En un informe de finales de 2025, destacamos un sistema de IA revolucionario llamado Evo, que fue entrenado eficientemente en un gran número de genomas bacterianos. La capacidad de Evo para predecir genes subsecuentes o sugerir proteínas completamente nuevas fue facilitada por la agrupación natural de genes relacionados en genomas bacterianos. Sin embargo, este método enfrentaba limitaciones con organismos que poseen marcos genómicos más intrincados, como aquellos con células complejas, lo que llevó a nuestra cobertura a señalar la incertidumbre de que este enfoque funcionara con genomas más complejos.
No obstante, el equipo de Evo asumió este desafío, y hoy, han presentado Evo 2, una IA de código abierto entrenada en genomas de los tres dominios de la vida: bacterias, arqueas y eucariotas. Al analizar trillones de pares de bases de ADN, Evo 2 ha desarrollado representaciones internas sofisticadas de características cruciales dentro de genomas complejos, incluyendo ADN regulador y sitios de corte, que a menudo representan desafíos significativos para los analistas humanos.

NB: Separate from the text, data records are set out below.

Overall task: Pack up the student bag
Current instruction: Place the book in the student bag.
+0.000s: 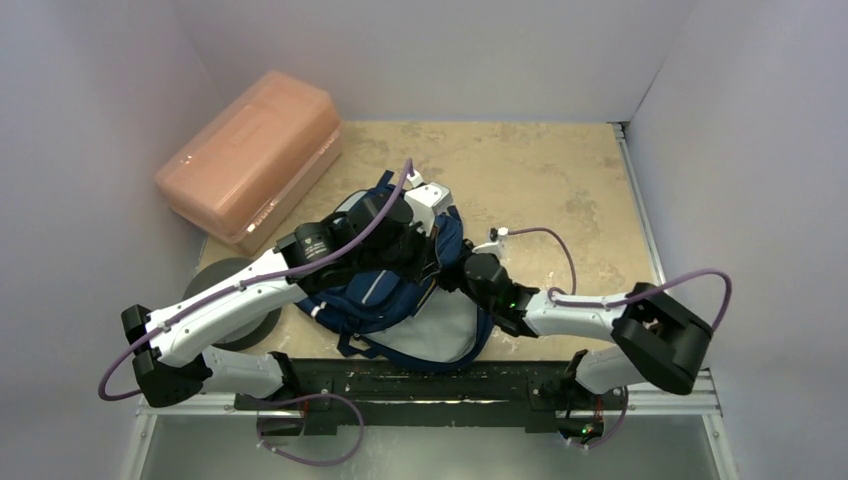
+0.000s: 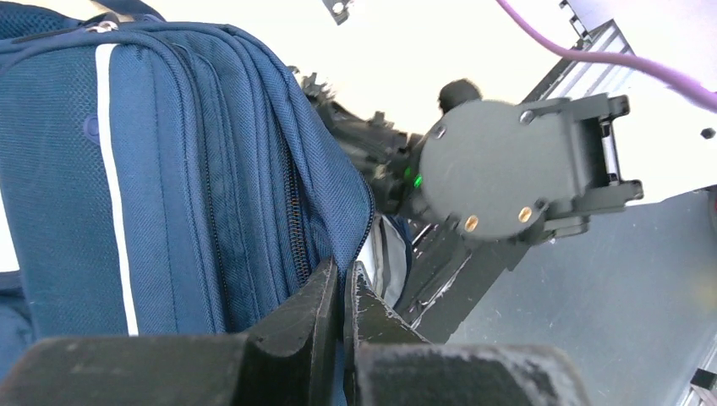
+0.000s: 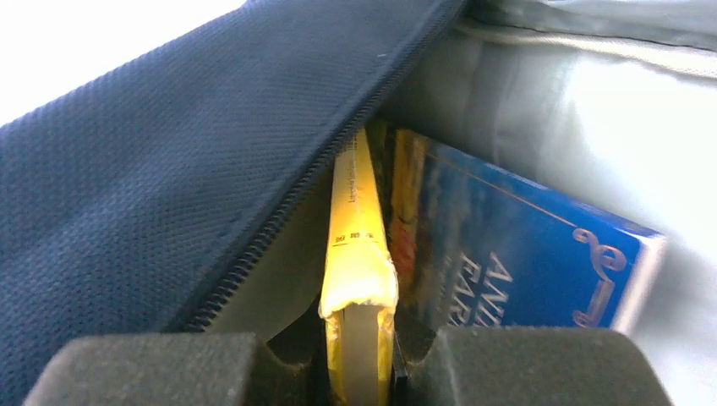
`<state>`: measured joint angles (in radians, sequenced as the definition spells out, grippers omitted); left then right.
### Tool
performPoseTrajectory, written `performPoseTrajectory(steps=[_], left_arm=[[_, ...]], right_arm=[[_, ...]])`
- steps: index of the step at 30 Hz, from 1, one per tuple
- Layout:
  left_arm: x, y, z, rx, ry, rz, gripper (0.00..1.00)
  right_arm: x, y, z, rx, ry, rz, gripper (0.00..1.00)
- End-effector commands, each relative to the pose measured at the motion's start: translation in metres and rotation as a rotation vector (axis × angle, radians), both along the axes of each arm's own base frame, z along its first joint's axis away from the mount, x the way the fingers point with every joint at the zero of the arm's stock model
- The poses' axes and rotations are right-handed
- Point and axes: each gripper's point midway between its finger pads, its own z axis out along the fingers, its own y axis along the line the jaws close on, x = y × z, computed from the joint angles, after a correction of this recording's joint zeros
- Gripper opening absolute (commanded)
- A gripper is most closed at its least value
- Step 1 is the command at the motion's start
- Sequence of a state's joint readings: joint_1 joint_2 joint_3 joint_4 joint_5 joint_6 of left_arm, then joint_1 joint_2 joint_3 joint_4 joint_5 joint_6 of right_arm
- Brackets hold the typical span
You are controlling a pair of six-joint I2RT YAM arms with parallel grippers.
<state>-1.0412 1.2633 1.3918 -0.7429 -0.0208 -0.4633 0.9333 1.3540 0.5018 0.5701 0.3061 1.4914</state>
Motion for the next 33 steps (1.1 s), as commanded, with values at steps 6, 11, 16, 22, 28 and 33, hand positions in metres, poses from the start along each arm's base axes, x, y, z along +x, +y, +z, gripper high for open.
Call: performPoseTrajectory(steps=[6, 11, 16, 22, 28, 33], left_arm=[[-0.008, -0.026, 0.066, -0.253, -0.06, -0.07, 0.0], [-0.002, -0.013, 0.058, -0.221, -0.096, -0.022, 0.0], [0.003, -0.004, 0.051, -0.191, -0.117, 0.007, 0.0], [0.009, -0.005, 0.045, -0.164, -0.127, 0.019, 0.0], [0.008, -0.013, 0.028, -0.135, -0.075, 0.006, 0.0], [-0.006, -0.043, -0.022, -0.133, 0.136, -0.067, 0.17]], right_arm=[[0.029, 0.016, 0.014, -0.1, -0.167, -0.176, 0.6], [-0.009, -0.003, -0.019, -0.317, -0.205, -0.016, 0.8], [-0.05, -0.011, -0.03, -0.467, -0.308, 0.261, 0.9], [-0.091, -0.017, -0.059, -0.547, -0.246, 0.501, 0.82], [-0.097, -0.057, -0.046, -0.595, -0.281, 0.438, 0.58], [-0.071, -0.157, 0.021, -0.752, -0.235, 0.024, 0.63]])
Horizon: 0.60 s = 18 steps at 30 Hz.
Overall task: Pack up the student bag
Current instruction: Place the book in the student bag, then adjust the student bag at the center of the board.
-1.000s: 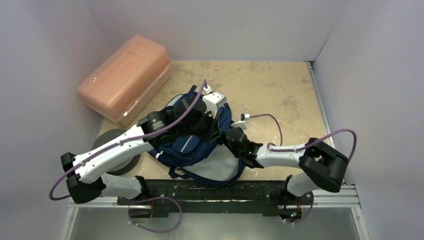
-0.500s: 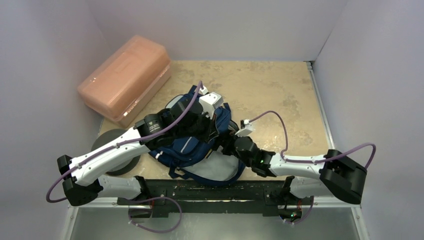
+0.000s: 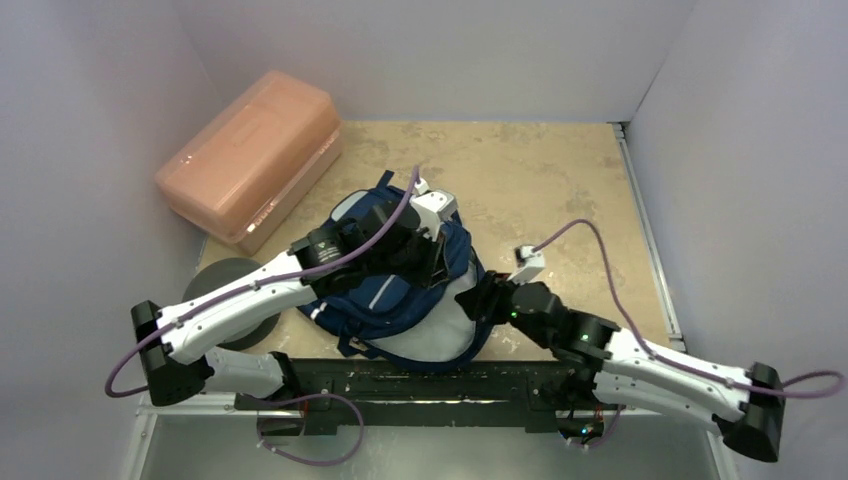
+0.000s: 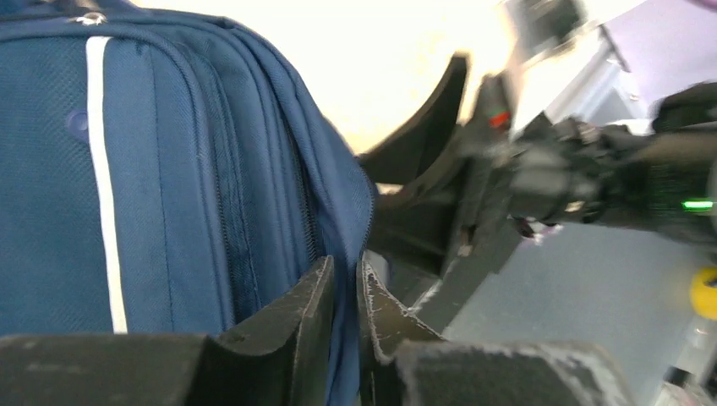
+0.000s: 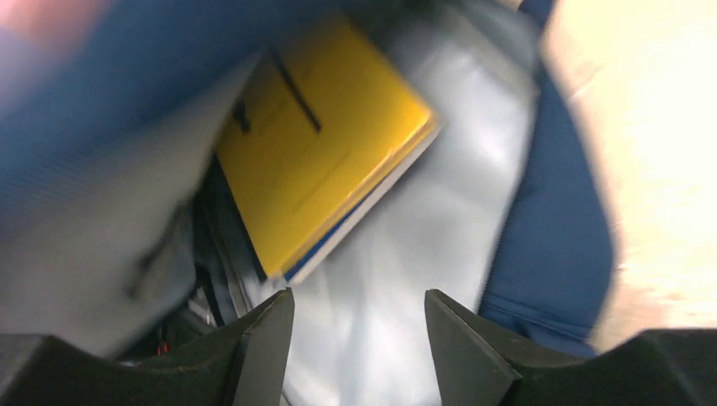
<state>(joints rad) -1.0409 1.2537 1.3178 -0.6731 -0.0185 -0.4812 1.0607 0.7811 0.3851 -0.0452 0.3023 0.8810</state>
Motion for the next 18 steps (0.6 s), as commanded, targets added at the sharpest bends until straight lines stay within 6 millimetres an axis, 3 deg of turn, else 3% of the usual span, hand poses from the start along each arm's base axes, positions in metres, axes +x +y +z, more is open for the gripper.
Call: performPoseTrajectory(steps=[1, 3, 4, 6, 8, 10, 13, 16, 18], left_arm=[[-0.016, -0.051, -0.017, -0.151, 0.209, -0.139, 0.21], [-0.029, -0.07, -0.035, -0.215, 0.363, -0.198, 0.27], [-0.032, -0.075, -0.043, -0.233, 0.402, -0.212, 0.3], [-0.036, -0.073, -0.056, -0.22, 0.444, -0.202, 0.4], [-0.032, -0.056, -0.066, -0.172, 0.421, -0.126, 0.47], [-0.022, -0.023, -0.07, -0.111, 0.339, 0.011, 0.52], [-0.004, 0.057, -0.078, -0.013, 0.211, 0.342, 0.62], [-0.01, 0.132, -0.097, 0.023, 0.196, 0.629, 0.67], [-0.023, 0.163, -0.109, -0.023, 0.228, 0.741, 0.67]], right_arm=[[0.024, -0.102, 0.062, -0.112, -0.109, -0.407, 0.68], [0.026, -0.129, 0.1, -0.05, -0.177, -0.502, 0.73], [0.025, -0.13, 0.117, -0.019, -0.224, -0.483, 0.78], [0.023, -0.117, 0.144, 0.001, -0.327, -0.369, 0.94], [0.017, -0.088, 0.16, -0.014, -0.404, -0.191, 0.99], [0.01, -0.045, 0.153, -0.071, -0.403, 0.017, 0.99], [-0.015, 0.019, 0.133, -0.083, -0.346, 0.352, 0.99], [-0.055, 0.071, 0.105, -0.006, -0.298, 0.701, 0.95], [-0.078, 0.095, 0.09, 0.063, -0.263, 0.843, 0.93]])
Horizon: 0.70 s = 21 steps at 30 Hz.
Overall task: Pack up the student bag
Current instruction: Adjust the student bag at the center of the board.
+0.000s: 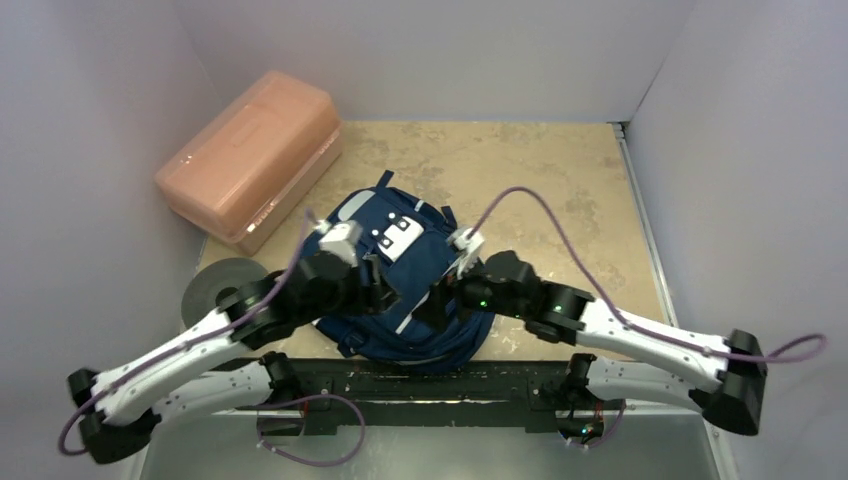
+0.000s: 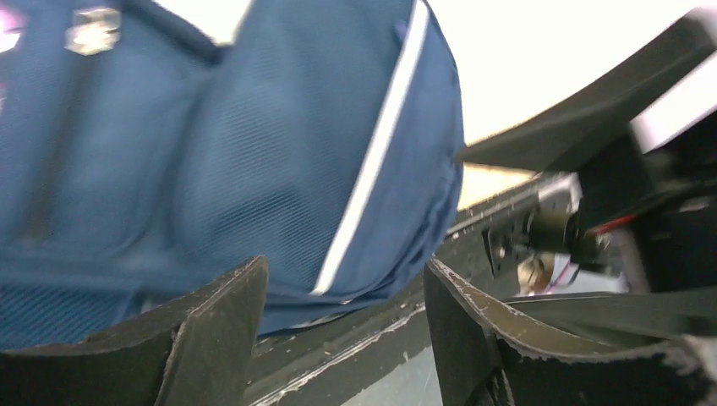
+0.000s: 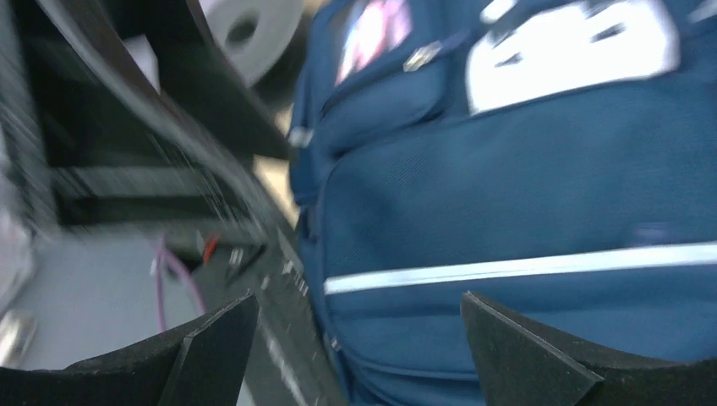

Características del Genoma
Los genomas bacterianos están organizados con relativa simplicidad. Los genes que codifican proteínas o ARN siguen secuencias contiguas sin interrupciones, y aquellos involucrados en funciones similares, como el metabolismo del azúcar o la producción de aminoácidos, tienden a agruparse bajo un sistema regulador singular y compacto, una disposición marcada por una eficiencia sencilla.
En contraste, los genomas eucariotas se caracterizan por secuencias de codificación interrumpidas debido a la presencia de intrones, que no contribuyen con información de codificación. La regulación en estos organismos es manejada por secuencias que pueden estar dispersas a través de cientos de miles de pares de bases. Además, las secuencias identificadoras para intrones o sitios de unión de proteínas reguladoras no están bien definidas; mientras que algunas bases son críticas, muchas solo tienen una probabilidad ligeramente mayor (e.g., 'el 45 por ciento del tiempo, es una T'). En la mayoría de los genomas eucariotas, esta complejidad se ve agravada por una cantidad significativa de lo que se llama 'ADN basura', incluyendo virus inactivos y genes irreparablemente dañados.